Flashes of memory of our old house. The kitchen table, shoving pieces of corn cake into my mouth. Jinnah next to me. Mom clutching the counter with both hands as if it’s holding her up. I finish my cake and I’m still hungry. I’m always hungry. I am four, five, and six at our old house. Before we moved to the Center, a place with walls and doors and streets the color of stone. Thousands like us—poor, starving. Everything we own stuffed in a suitcase. At the Center, we eat government-issued bricks of formed soy protein with a mound of beige spread that is supposed to add flavor but doesn’t taste like anything at all.
One cloudless day, Mom urges us, “It’s time. We have to go now.”
Dad’s been rushing around our unit all morning, checking and rechecking our bags, organizing and reorganizing our documents.
The bunk beds are made up, with sheets tucked tightly under thin mattresses. Mom is wearing her dress with the tiny purple flowers, and Dad has his tie on and best shoes, polished shiny over scuff marks. Our suitcases bulge, and I’m hopping from one foot to the other, unable to contain myself. The silver ship will take us home.
Home. Mom’s been telling Jinnah and me about it, painting pictures for us with her descriptions, answering our endless questions, laughing.
“Yes, we’ll have food. Every day. And jobs. And you’ll go to school—a real school with books and papers and pencils and teachers.”
It sounds like Heaven to Jinnah and me.
The man in the security uniform takes our paperwork, staring at my father’s for a long time.
“Everything is in order, as it should be. Tiptop. A-okay—” Dad chatters away until Mom quietly puts a hand on his arm.
The guard looks us up and down, stopping at Mom. “Step back,” he instructs, with a sharp nod, motioning her to the side of the check-in area.
I spin around, and she waves me off. “It’s fine, Rindy. Don’t be such a worrier.”
But her face has lost its color, and I feel the anxiety running through me, spreading like fire, until I can’t catch my breath. After an endless wait, the guard waves us through, and we strap ourselves into our seats. All four of us. I brace for takeoff, pins and needles of energy.
Home. We’re going home.
We have a little red cottage, and yellow-orange curtains in the kitchen. Jinnah and I share a room, but our house is bigger than anything we’ve ever lived in and perfect in every way. Our neighborhood is laid out on a grid of neat houses, and our school sits in the middle of the grid where I am placed in sixth year, Jinnah in seventh. Mom and Dad work shifts at the hospital. Our air is clean, and our neighborhood has pets, although we haven’t gotten ours yet.
This world is like our old world before wars and famine and pollution–that is what they tell me. This world is hope, and promises that Jinnah and I will go to university. Everything is perfect. Except Dad has dark rings under his eyes, and Mom is getting thin again. Doors close in front of me for private conversations.
“What’s wrong?” I plead with Mom every night when she tucks me in, just as she has each day of my life.
“You worry too much, Rindy. Everything is fine.” She strokes the side of my cheek, her hand is cool, comforting, and I try to believe her.
Jinnah shrugs off my worries. He never stops long enough to think about anything. He practices his chess, playing endless matches with his electronic game. He’s obsessed.
The whispered conversations continue, though, and one day, I stop eating.
“Rindy, please. Just one bite,” Mom begs, gently holding the spoon to my mouth. The soup dribbles down the side of my face.
“She needs to be hospitalized. She can’t go on like this…” Dad’s voice fades.
Mom is crying, and the last words I hear are, “She could die.”
The brightness hurts. I hear the voices of an unfamiliar language. Blinking sand away, I see a man and a woman, dressed in white. They rush over, speaking words I don’t understand, shining a light into my eyes, feeling my wrist, placing gloved fingers against my neck. Their faces hover close, bombarding me with questions. I shake my head and whisper, “Mom. Where is my mother? Where is my father?”

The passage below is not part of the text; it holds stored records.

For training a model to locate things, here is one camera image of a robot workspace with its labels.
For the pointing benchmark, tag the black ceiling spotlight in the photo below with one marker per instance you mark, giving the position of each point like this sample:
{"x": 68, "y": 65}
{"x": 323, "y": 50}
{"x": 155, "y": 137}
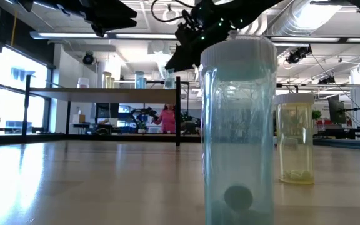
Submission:
{"x": 88, "y": 58}

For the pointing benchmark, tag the teal pill bottle white cap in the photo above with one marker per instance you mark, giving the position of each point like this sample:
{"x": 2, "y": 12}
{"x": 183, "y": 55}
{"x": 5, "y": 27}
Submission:
{"x": 237, "y": 125}

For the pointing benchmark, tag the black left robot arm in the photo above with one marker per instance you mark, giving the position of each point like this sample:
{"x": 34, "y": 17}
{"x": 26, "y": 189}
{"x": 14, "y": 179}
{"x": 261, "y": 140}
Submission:
{"x": 61, "y": 4}

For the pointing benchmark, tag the wooden shelf black frame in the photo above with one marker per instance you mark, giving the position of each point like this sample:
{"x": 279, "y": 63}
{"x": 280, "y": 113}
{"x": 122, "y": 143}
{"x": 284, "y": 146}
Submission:
{"x": 83, "y": 94}

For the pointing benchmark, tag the yellow pill bottle white cap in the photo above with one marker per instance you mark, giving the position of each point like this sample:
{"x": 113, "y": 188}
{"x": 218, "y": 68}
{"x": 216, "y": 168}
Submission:
{"x": 106, "y": 80}
{"x": 294, "y": 140}

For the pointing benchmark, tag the cardboard box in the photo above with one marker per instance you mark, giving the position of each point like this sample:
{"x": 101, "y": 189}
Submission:
{"x": 79, "y": 118}

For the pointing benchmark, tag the silver ventilation duct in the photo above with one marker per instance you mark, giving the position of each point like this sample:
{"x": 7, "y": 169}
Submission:
{"x": 292, "y": 23}

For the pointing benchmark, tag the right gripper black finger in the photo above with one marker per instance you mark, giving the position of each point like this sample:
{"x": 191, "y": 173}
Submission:
{"x": 189, "y": 56}

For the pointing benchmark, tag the dark round tablet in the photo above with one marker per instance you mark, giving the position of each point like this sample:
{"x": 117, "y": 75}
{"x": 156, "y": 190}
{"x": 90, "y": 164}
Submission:
{"x": 238, "y": 198}

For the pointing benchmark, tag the ceiling strip light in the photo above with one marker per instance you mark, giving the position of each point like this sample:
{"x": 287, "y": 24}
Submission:
{"x": 136, "y": 36}

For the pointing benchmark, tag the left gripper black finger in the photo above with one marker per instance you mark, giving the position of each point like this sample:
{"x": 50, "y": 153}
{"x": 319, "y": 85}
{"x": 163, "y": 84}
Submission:
{"x": 114, "y": 24}
{"x": 114, "y": 11}

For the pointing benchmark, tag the black computer monitor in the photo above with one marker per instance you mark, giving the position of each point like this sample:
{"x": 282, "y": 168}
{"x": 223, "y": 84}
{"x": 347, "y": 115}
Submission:
{"x": 337, "y": 111}

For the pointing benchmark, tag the small green potted plant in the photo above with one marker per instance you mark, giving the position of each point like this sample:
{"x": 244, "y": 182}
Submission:
{"x": 316, "y": 115}

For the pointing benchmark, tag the clear pill bottle white cap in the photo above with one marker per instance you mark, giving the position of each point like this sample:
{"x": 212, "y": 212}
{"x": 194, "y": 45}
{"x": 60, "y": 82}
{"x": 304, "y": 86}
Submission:
{"x": 83, "y": 83}

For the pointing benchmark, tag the grey-capped bottle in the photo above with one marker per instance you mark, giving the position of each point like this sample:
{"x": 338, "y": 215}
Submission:
{"x": 169, "y": 80}

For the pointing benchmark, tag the person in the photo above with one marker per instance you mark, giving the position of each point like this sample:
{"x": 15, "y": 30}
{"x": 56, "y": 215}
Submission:
{"x": 167, "y": 120}

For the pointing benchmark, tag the black aluminium table frame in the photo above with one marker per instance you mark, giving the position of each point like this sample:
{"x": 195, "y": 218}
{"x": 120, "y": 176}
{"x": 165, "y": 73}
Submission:
{"x": 105, "y": 137}

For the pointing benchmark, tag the black track light cluster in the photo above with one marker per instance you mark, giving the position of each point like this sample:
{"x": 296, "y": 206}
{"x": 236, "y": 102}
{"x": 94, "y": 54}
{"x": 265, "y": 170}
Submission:
{"x": 298, "y": 54}

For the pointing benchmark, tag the black display screen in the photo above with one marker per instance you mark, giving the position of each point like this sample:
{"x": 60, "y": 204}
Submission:
{"x": 106, "y": 110}

I follow the tube in my hand and see that it is attached to a metal pole next to me with several hanging bags of different-colored liquids.
A young man with slick black hair, and the same color skin as my parents and me, pulls up a chair.
“Rindy, my name is Gavan.”
I feel the wave of anxiety bubbling through me. He looks into my eyes and clears his throat.
Don’t say it. Please, don’t say it.
His face softens, and he takes a breath. “Your parents have been sent back. Their papers were—their papers were not in order.”
“And Jinnah? Where is my brother?” I manage to croak the words through the dust in my mouth.
“He’s with them. He couldn’t be here alone.”
“Why didn’t they take me?” I cry out.
“Fortunately, you couldn’t be moved in your condition. You’re one of the lucky ones, Rindy. You’re a ward of the State now.”
It takes a second for his words to sink in. Everyone I love is millions of miles away, back on Earth.